■ Assigned task
Copy out the data below. Leave nothing out and alter nothing.

• • • • •

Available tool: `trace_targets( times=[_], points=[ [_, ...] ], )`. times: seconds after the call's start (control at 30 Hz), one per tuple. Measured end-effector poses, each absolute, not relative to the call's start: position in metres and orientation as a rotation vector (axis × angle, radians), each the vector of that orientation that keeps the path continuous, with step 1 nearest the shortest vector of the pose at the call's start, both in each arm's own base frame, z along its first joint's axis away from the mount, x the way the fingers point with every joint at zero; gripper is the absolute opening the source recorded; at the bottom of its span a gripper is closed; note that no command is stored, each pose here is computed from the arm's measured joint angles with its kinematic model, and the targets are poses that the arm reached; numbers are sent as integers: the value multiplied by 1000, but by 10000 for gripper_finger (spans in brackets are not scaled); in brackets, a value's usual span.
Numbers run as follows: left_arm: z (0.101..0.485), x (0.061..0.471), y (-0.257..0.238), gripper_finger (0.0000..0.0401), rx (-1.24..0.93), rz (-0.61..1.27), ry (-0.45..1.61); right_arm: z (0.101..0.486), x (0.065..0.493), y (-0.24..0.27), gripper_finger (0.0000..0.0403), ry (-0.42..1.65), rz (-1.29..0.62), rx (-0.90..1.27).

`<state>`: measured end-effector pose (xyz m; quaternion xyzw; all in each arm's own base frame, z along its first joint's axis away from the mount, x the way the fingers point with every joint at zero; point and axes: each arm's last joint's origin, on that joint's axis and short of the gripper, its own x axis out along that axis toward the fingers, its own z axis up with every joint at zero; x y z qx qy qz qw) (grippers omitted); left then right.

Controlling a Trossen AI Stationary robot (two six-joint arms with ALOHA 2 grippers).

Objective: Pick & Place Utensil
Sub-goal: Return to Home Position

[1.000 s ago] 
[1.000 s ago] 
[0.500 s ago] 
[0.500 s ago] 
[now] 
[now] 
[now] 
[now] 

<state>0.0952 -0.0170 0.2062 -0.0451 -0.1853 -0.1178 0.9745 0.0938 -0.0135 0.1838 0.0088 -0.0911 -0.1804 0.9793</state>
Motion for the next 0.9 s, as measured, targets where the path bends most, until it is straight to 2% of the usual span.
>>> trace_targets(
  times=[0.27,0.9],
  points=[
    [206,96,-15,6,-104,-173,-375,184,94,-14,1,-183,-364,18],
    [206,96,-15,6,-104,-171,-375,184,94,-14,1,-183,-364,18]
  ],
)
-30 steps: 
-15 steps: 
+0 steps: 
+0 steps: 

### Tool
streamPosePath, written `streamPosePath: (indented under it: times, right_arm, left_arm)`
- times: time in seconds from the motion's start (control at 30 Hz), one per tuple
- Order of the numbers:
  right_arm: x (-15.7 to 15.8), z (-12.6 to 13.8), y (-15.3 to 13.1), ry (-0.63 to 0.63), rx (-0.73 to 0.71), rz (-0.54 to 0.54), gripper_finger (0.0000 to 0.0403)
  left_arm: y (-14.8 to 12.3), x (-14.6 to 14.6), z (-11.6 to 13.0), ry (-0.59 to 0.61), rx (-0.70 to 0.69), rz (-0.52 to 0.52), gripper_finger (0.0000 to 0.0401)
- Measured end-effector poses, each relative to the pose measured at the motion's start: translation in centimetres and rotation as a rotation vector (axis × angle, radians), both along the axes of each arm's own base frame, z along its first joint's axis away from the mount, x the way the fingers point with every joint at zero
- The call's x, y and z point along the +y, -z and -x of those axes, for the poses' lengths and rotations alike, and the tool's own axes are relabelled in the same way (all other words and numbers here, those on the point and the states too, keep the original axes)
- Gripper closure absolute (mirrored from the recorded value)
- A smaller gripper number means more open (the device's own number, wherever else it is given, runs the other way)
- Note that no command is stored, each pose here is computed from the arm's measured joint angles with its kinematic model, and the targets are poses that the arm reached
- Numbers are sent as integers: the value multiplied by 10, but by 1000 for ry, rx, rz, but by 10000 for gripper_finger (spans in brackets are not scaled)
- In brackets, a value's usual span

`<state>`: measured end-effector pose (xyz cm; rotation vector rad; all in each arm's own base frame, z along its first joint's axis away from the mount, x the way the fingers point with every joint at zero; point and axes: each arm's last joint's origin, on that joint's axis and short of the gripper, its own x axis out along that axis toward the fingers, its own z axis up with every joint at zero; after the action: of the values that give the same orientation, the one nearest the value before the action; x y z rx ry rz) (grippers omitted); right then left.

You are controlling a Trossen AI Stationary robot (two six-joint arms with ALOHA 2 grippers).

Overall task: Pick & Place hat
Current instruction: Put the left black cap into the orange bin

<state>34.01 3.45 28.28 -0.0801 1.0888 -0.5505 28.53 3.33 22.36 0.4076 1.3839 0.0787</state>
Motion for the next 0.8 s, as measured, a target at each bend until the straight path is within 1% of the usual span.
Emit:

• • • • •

■ Answer section
Available tool: `trace_targets( times=[_], points=[ [_, ...] ], )`. times: seconds after the call's start (control at 30 Hz), one per tuple. Measured end-effector poses, each absolute, not relative to the call's start: position in metres and orientation as a rotation vector (axis × angle, radians), each the vector of that orientation that keeps the path continuous, with step 1 nearest the shortest vector of the pose at the call's start, both in each arm's own base frame, z along its first joint's axis away from the mount, x the way the fingers point with every joint at zero; gripper is the absolute opening the source recorded; at the bottom of its span a gripper is closed; note that no command is stored, each pose here is computed from the arm's measured joint angles with its kinematic model, and the targets are poses that the arm reached; numbers are sent as integers: the value multiplied by 1000, but by 10000 for gripper_finger (spans in brackets are not scaled); in brackets, a value's usual span.
Numbers run as follows: left_arm: z (0.101..0.485), x (0.061..0.471), y (-0.257..0.238), gripper_finger (0.0000..0.0401), rx (-1.24..0.93), rz (-0.61..1.27), ry (-0.45..1.61); right_arm: z (0.101..0.486), x (0.065..0.493), y (-0.24..0.27), gripper_finger (0.0000..0.0403), ry (-0.42..1.65), rz (-1.29..0.62), rx (-0.90..1.27).

`<state>`: measured end-effector pose (xyz m; quaternion xyzw; all in each arm's own base frame, z along its first joint's axis away from the mount, x the way the fingers point with every joint at zero; point and axes: each arm's last joint's origin, on that joint's axis and short of the gripper, its own x axis out along that axis toward the fingers, its own z axis up with every joint at zero; x y z qx qy qz qw) (grippers omitted); left then right.

Controlling a Trossen AI Stationary robot (two six-joint arms with ALOHA 2 grippers).

Objective: Pick & Place Utensil
Sub-goal: Return to Home Position

[1.000 s ago] 
[1.000 s ago] 
[0.500 s ago] 
[0.500 s ago] 
[now] 
[now] 
[now] 
[now] 

<state>0.0952 -0.0170 0.2062 -0.0451 -0.1853 -0.1178 0.9745 0.0938 -0.0135 0.1838 0.0088 -0.0911 -0.1804 0.9793</state>
Motion for the next 0.9 s, as measured, targets where the path bends most, until it is straight to 2% of the usual span.
>>> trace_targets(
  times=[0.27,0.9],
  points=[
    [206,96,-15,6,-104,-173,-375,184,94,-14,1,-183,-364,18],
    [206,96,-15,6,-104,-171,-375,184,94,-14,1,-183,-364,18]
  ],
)
-30 steps: 
-15 steps: 
+0 steps: 
+0 steps: 

### Tool
streamPosePath, written `streamPosePath: (indented under it: times, right_arm, left_arm)`
- times: time in seconds from the motion's start (control at 30 Hz), one per tuple
- Order of the numbers:
  right_arm: x (-15.7 to 15.8), z (-12.6 to 13.8), y (-15.3 to 13.1), ry (-0.63 to 0.63), rx (-0.73 to 0.71), rz (-0.54 to 0.54), gripper_finger (0.0000 to 0.0403)
  left_arm: y (-14.8 to 12.3), x (-14.6 to 14.6), z (-11.6 to 13.0), ry (-0.59 to 0.61), rx (-0.70 to 0.69), rz (-0.52 to 0.52), gripper_finger (0.0000 to 0.0401)
- Measured end-effector poses, each relative to the pose measured at the motion's start: translation in centimetres and rotation as a rotation vector (axis × angle, radians), both along the axes of each arm's own base frame, z along its first joint's axis away from the mount, x the way the fingers point with every joint at zero
- The call's x, y and z point along the +y, -z and -x of those axes, for the poses' lengths and rotations alike, and the tool's own axes are relabelled in the same way (all other words and numbers here, those on the point and the states too, keep the original axes)
- Gripper closure absolute (mirrored from the recorded value)
- A smaller gripper number means more open (the device's own number, wherever else it is given, runs the other way)
- Note that no command is stored, each pose here is computed from the arm's measured joint angles with its kinematic model, and the targets are poses that the arm reached
- Numbers are sent as integers: the value multiplied by 10, but by 1000 for ry, rx, rz, but by 10000 for gripper_finger (spans in brackets are not scaled)
- In brackets, a value's usual span

`<state>`: measured end-effector pose (xyz cm; rotation vector rad; all in each arm's own base frame, z along its first joint's axis away from the mount, x the way the fingers point with every joint at zero; point and axes: each arm's last joint's origin, on that joint's axis and short of the gripper, its own x axis out along that axis toward the fingers, its own z axis up with every joint at zero; after the action: of the values that give the same orientation, the one nearest the value before the action; x y z rx ry rz) (grippers omitted); right then left.

You are controlling a Trossen AI Stationary robot (two six-joint arms with ALOHA 2 grippers).

Overall task: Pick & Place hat
Current instruction: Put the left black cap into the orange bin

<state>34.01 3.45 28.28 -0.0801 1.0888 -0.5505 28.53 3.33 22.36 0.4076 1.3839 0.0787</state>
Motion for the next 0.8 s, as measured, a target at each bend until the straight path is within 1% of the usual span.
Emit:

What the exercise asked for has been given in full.